Energy-efficient adaptive sleep mode control in cellular networks using grasshopper optimization and Traffic-aware QoS management
摘要
Energy consumption has become a critical challenge in next-generation wireless communication systems, particularly with the rise of Ultra-Dense Networks (UDNs) in fifth-generation (5G) architectures. While UDNs improve coverage and capacity through dense deployment of Small Cell Base stations (SBSs) alongside Macro Base Stations (MBSs), they also introduce substantial power demands especially from underutilized SBSs during periods of low traffic. To address this inefficiency, a novel Predictive Energy Aware BS Sleeping (PEAS) model is proposed that dynamically adapts SBS operational states based on real-time traffic patterns.

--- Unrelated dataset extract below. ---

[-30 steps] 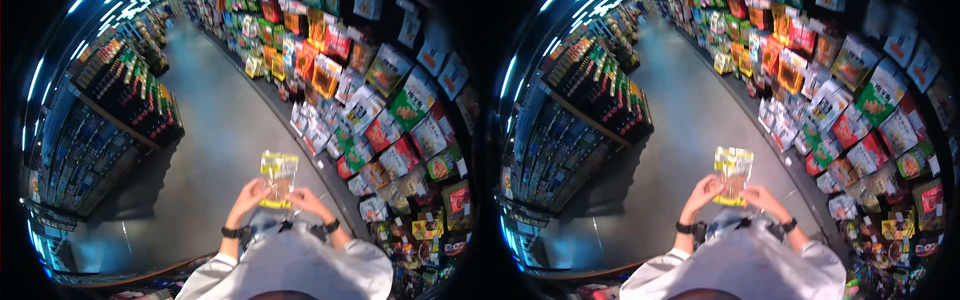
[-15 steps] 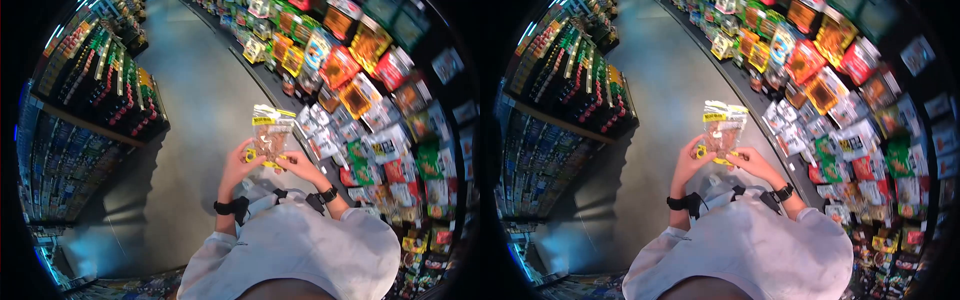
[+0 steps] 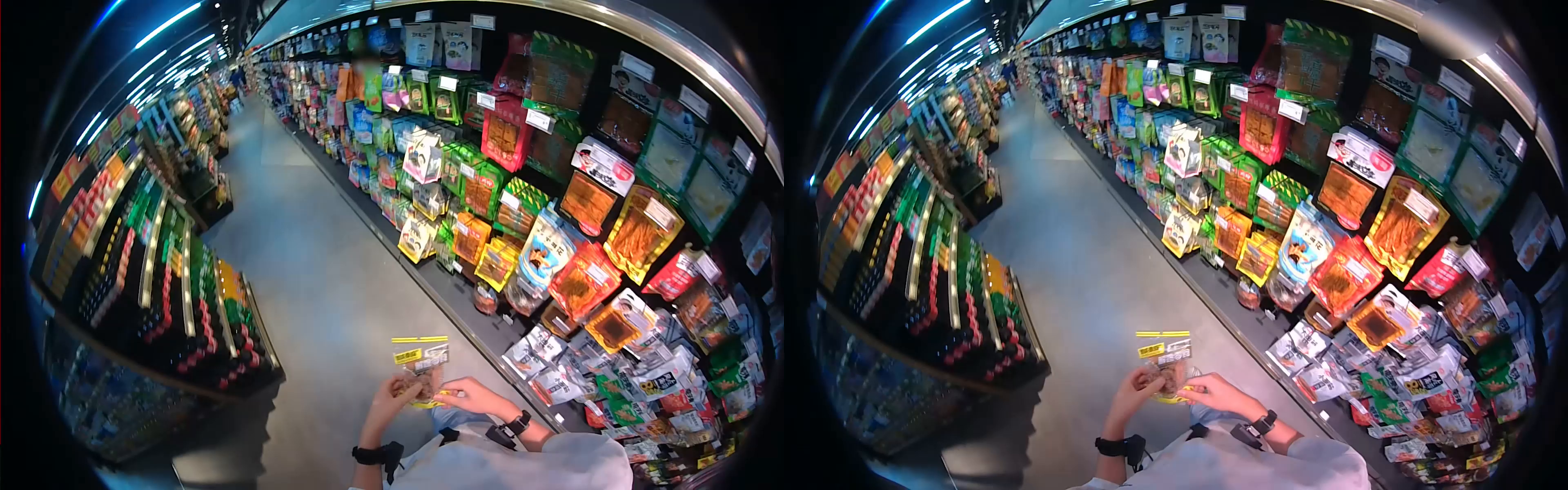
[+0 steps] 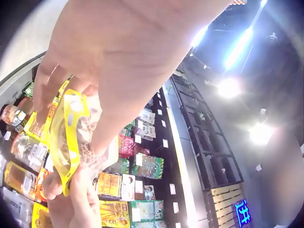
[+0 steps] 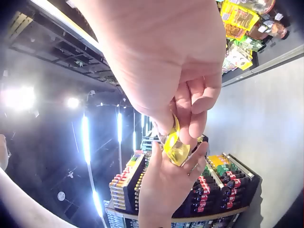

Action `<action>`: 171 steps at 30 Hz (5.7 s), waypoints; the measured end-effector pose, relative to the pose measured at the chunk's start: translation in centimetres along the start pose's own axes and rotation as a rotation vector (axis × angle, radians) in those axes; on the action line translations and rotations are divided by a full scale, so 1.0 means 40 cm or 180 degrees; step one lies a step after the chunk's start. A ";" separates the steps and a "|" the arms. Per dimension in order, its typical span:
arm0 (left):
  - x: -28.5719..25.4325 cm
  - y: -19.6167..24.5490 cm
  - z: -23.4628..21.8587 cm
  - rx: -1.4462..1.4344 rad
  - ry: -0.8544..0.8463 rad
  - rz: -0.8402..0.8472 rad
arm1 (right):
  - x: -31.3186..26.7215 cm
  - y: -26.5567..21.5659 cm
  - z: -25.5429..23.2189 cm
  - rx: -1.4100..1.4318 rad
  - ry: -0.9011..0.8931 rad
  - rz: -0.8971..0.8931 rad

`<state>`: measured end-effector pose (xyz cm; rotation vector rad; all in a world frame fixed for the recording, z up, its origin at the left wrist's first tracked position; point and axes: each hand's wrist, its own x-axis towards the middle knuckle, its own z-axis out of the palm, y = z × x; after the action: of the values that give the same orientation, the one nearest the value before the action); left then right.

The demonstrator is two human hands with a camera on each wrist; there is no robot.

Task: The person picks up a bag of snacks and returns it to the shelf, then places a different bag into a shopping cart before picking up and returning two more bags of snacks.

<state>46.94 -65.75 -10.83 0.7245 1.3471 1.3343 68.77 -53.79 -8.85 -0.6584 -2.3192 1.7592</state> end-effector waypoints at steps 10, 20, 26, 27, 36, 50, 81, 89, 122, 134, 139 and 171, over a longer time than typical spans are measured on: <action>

The PEAS framework integrates Bidirectional LSTM-based traffic prediction with a convexified, multi-objective Grasshopper Optimization Algorithm (GOA) to optimize energy consumption while maintaining Quality of Service (QoS). The system supports four adaptive SBS modes and incorporates penalties for frequent transitions and prediction uncertainty, making it resilient to both short- and long-term traffic fluctuations. Simulation results of the proposed model achieves a 26–27% improvement in energy efficiency and a 22% gain in spectral efficiency, outperforming conventional methods and state-of-the-art deep reinforcement learning and heuristic optimization approaches.